I interpreted the speech as having a negative connotation because of the negative images he paints in the audience’s minds. One example is when he portrays the image of death within his speech. When he is talking about a seeing a stressed lady yell at her kids in line, he suggests that, “Maybe she’s been up three straight nights holding the hand of a husband who is dying of bone cancer” (XV). Wallace again brings up the worst case scenario. In this instance the scenario is more severe, and is death. Instead of saying that the lady could be stressed from something easier, he picks cancer and death. Wallace is a man with a lot of life experience, but always uses the worst case scenario in his stories. Wallace is really trying to connect with the audience on many aspects but could potentially use other methods to do so like affection and love. He is constantly putting negative images into the heads of the graduates because that what he knows life is about. It is a negative world and bad things will always happen. Wallace could have been telling the audience of events to look forward to in life in order to boost morale on top of how to cope with daily life in a positive way.
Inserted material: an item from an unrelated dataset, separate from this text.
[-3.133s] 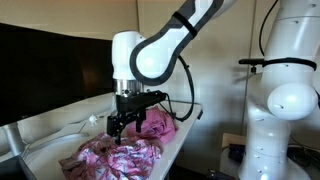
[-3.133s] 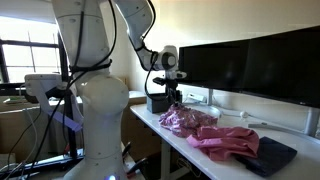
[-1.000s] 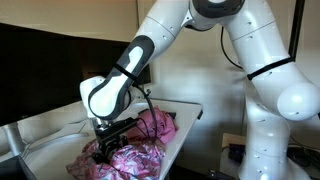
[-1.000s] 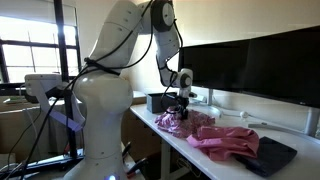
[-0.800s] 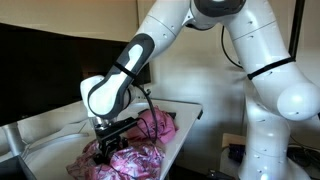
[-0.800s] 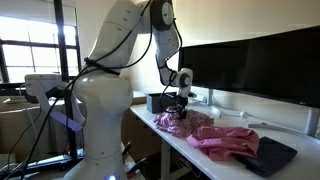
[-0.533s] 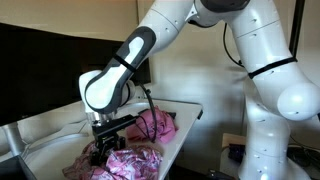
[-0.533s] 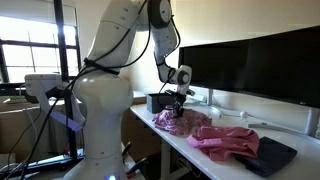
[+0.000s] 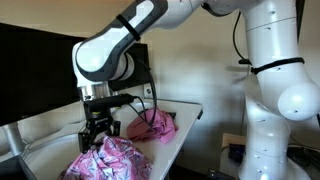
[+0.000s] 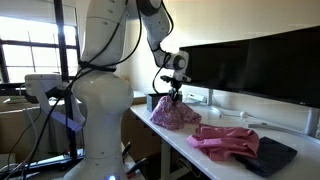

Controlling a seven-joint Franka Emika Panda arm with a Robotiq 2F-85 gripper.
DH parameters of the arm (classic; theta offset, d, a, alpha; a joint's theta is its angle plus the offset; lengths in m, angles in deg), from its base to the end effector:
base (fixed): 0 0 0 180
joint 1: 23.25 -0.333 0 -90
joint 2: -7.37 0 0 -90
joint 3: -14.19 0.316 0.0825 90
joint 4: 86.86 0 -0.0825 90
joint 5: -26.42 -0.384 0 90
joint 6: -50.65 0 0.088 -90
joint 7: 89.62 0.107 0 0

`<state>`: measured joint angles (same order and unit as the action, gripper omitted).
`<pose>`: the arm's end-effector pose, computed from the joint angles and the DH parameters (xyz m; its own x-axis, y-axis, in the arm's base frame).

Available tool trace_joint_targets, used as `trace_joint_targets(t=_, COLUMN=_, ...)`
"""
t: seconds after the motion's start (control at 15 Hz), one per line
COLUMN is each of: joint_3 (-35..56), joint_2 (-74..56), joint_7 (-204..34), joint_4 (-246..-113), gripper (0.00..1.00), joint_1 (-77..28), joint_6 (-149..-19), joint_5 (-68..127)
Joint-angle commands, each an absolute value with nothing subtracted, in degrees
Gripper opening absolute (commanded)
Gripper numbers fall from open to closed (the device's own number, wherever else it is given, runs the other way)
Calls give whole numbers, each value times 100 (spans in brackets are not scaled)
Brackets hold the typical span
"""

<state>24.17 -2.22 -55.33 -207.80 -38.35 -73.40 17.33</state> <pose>0.5007 0.2399 0.3297 0.9522 -0.2458 -0.1815 -0.2596 -0.9641 -0.0563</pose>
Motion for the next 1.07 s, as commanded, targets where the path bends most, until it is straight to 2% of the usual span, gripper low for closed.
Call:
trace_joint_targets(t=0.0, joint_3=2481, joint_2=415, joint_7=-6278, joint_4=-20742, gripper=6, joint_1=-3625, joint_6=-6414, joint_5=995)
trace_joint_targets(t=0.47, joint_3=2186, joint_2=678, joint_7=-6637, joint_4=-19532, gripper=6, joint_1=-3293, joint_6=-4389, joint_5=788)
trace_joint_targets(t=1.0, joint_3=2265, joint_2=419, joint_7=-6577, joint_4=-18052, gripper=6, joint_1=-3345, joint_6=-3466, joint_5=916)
The speech by Wallace is interpreted a lot different than how it is originally told. He attempted to give positive life advice to many young adults who are about to head off into life. However, after looking deeper into the essay, Wallace gave them life advice of negativity. Wallace really tried to tell everyone life will be alright but did so in a negative manner that may point otherwise. He hinted that there is almost no escape to the harsh reality of death, negativity, and being stuck in the same routine forever. When trying to say how much a difference the graduates can make, he told them how impossible it really is.